Possible ways to deal with climate change have legitimate pros and cons, and deserve serious debate. But it is politically easier to deny the problem, and politically advantageous to hammer opponents. Again, political and economic costs of action today are taking precedence over long run benefits of meaningful action.

We see it again over the infrastructure bills. The roads and bridges bill involves concrete and steel, and obvious transportation efficiency benefits. And McConnell desperately wants that bridge connecting Cincinnati to its suburbs across the Ohio River in Kentucky. But the other bill that includes longer run benefits, such as making child day-care affordable so that women can get back into the paid work force, is seen as unimportant, disparaged as merely part of a “Democratic wish list.”

Very often, demagogic politicians realize short run political benefits with their short run thinking. But sometimes short run thinking backfires. 

Donald Trump paid the ultimate price for short run thinking. Unlike most politicians who think to the next election, he failed to even think that far ahead; he could only think till the next news cycle.

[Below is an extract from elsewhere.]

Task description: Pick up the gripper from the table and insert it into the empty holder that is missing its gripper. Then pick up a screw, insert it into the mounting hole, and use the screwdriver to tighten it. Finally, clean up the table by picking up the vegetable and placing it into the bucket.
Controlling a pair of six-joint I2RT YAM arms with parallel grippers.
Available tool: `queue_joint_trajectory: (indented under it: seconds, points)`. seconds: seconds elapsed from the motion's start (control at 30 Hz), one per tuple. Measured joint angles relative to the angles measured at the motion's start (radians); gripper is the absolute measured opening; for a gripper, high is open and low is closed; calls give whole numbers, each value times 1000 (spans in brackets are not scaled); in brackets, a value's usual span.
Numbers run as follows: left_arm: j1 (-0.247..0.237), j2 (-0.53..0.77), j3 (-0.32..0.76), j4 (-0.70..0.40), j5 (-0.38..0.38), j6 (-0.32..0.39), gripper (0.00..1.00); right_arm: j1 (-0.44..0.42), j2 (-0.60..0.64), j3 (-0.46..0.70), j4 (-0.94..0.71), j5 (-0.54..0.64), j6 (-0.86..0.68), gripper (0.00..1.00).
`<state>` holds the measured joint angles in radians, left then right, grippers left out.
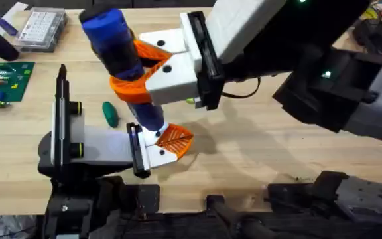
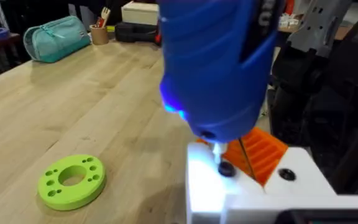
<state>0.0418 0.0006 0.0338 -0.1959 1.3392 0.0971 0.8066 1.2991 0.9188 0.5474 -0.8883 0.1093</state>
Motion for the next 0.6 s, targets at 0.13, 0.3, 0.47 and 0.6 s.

Trump clearly realized early on the gravity of the Covid-19 virus. And he surely was, or should have been, astute enough to anticipate its devastating effect on the economy — the very economy that he, with the aid of an accommodating media, claimed to be his strong suit.

But taking firm, unpopular, measures to get on top of the virus would have been a tough short run call for which Trump surely would have taken some political heat. Better for the next news cycle to deny the virus than to acknowledge it and take heat for imposing measures to address it.    

Had Trump taken that political heat up front to get on top of the virus, thereby saving the economy, he very possibly would have been reelected. 

Oh, the perils of short term thinking. It can come back to bite you.